Recorded information:
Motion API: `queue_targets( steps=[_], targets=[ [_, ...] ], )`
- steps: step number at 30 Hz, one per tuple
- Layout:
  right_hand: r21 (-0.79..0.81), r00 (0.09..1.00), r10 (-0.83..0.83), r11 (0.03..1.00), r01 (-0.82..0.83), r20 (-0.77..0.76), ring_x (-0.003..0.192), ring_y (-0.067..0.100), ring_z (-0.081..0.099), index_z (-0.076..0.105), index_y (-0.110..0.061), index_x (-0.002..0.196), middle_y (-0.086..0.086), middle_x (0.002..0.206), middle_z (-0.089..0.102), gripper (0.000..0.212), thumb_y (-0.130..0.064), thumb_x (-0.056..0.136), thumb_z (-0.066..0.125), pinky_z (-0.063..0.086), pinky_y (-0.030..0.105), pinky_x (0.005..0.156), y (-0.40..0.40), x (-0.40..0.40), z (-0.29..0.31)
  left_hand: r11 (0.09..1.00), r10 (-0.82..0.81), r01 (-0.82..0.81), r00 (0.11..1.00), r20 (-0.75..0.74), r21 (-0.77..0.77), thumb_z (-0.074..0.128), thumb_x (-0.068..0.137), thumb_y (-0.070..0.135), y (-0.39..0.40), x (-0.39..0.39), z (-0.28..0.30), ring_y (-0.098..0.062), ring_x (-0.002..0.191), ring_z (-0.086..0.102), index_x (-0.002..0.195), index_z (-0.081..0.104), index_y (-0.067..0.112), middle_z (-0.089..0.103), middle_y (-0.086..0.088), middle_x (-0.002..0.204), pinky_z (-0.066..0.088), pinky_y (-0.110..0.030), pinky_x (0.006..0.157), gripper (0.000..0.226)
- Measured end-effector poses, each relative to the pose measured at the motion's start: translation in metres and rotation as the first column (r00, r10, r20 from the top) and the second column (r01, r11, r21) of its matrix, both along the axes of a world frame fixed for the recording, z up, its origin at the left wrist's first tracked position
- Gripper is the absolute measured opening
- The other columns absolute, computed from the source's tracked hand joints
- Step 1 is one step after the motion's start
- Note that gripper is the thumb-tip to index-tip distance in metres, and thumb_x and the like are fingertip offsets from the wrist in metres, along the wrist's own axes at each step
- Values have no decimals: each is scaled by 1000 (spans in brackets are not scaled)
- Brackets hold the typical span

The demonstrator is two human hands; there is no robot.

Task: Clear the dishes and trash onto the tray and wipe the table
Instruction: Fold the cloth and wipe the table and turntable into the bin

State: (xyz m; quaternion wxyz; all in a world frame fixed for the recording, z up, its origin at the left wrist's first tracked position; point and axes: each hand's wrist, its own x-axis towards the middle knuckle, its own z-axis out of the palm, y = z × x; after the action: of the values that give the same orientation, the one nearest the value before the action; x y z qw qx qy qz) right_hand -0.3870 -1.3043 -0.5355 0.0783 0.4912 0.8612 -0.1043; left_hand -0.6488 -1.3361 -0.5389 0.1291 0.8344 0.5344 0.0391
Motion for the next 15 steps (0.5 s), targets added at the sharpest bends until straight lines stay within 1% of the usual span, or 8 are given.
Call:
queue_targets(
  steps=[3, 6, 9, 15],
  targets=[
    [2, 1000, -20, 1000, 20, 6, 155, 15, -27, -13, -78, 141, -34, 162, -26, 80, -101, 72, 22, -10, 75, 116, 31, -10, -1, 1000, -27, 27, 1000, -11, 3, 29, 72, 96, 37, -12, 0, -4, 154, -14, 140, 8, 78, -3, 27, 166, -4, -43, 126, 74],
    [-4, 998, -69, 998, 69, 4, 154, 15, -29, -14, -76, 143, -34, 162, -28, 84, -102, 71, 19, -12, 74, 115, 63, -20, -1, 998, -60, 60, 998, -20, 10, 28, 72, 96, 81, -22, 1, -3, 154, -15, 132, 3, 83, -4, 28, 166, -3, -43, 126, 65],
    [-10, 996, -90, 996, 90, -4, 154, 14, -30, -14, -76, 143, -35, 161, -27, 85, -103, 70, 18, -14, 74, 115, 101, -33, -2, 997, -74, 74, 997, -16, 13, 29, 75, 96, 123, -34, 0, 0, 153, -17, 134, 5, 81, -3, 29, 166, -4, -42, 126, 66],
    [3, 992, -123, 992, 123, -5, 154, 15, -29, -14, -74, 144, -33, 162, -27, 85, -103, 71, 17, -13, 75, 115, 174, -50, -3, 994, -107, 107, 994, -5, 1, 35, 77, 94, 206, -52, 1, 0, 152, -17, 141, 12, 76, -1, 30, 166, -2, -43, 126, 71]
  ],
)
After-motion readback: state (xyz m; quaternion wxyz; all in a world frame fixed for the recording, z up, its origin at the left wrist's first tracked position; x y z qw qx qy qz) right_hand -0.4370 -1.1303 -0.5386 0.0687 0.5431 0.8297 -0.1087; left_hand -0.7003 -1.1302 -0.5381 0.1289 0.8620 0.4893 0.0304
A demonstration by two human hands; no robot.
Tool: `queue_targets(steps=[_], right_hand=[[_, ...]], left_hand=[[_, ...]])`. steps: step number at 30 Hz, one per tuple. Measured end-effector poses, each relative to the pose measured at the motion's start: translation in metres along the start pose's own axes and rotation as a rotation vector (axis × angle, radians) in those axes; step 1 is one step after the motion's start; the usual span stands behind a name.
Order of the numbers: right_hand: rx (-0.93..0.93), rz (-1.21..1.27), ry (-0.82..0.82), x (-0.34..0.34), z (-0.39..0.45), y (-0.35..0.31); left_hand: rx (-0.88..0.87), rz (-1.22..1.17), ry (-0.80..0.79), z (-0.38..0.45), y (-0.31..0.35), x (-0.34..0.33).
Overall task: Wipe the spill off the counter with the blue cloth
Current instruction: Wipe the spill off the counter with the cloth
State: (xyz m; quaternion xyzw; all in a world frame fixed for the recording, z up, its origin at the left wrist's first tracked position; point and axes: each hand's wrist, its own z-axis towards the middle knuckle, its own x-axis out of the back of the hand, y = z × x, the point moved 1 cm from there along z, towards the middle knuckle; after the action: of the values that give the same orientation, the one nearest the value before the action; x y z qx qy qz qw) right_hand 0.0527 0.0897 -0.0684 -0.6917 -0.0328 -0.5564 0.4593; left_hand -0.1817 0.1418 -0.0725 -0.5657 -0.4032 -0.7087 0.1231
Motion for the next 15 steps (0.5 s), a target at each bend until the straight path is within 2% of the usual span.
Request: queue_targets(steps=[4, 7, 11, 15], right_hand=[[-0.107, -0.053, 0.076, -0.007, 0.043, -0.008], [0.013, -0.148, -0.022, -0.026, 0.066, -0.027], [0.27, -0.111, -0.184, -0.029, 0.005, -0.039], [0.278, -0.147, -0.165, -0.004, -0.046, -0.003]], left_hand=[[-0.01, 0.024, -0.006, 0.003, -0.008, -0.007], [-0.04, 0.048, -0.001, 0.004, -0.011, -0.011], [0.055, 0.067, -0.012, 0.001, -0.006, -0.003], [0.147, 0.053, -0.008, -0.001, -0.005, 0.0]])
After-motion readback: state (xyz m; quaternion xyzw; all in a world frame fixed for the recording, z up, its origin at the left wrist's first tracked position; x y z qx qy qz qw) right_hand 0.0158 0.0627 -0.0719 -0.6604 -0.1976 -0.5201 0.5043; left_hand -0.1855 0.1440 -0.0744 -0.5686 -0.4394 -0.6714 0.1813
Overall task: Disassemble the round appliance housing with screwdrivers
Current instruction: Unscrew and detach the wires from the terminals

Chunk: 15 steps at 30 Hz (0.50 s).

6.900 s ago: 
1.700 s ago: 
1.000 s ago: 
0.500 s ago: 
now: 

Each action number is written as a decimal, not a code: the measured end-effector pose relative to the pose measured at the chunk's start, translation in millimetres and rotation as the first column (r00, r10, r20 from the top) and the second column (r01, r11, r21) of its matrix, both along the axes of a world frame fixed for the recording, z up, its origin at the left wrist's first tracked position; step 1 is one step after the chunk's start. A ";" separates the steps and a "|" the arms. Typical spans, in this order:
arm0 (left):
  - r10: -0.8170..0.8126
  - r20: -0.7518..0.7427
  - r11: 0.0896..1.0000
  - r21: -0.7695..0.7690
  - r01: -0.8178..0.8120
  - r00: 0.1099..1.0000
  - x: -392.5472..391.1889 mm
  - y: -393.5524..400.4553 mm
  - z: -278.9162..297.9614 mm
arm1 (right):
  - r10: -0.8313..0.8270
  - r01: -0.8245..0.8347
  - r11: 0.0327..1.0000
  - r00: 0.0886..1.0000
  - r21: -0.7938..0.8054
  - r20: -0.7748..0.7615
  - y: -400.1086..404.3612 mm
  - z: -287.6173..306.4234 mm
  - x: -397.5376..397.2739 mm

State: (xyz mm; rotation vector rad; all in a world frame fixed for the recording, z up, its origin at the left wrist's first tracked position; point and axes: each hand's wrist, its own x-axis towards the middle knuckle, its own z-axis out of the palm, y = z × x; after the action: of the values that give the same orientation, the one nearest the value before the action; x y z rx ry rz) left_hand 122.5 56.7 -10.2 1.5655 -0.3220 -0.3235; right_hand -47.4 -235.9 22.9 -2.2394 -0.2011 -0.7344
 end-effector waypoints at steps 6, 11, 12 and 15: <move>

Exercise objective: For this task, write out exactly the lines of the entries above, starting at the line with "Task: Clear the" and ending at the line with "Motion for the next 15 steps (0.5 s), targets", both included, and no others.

Result of this exercise:
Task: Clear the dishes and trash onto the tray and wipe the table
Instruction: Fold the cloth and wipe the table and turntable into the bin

State: (xyz m; quaternion wxyz; all in a world frame fixed for the recording, z up, its origin at the left wrist's first tracked position; point and axes: each hand's wrist, its own x-axis towards the middle knuckle, its own z-axis out of the palm, y = z × x; after the action: of the values that give the same orientation, the one nearest the value before the action; x y z qw qx qy qz) right_hand -0.3870 -1.3043 -0.5355 0.0783 0.4912 0.8612 -0.1043; left_hand -0.6488 -1.3361 -0.5389 0.1291 0.8344 0.5344 0.0391
Motion for the next 15 steps (0.5 s), targets added at the sharpest bends until straight lines stay within 1% of the usual span, or 8 are given.

The exercise was answered in full.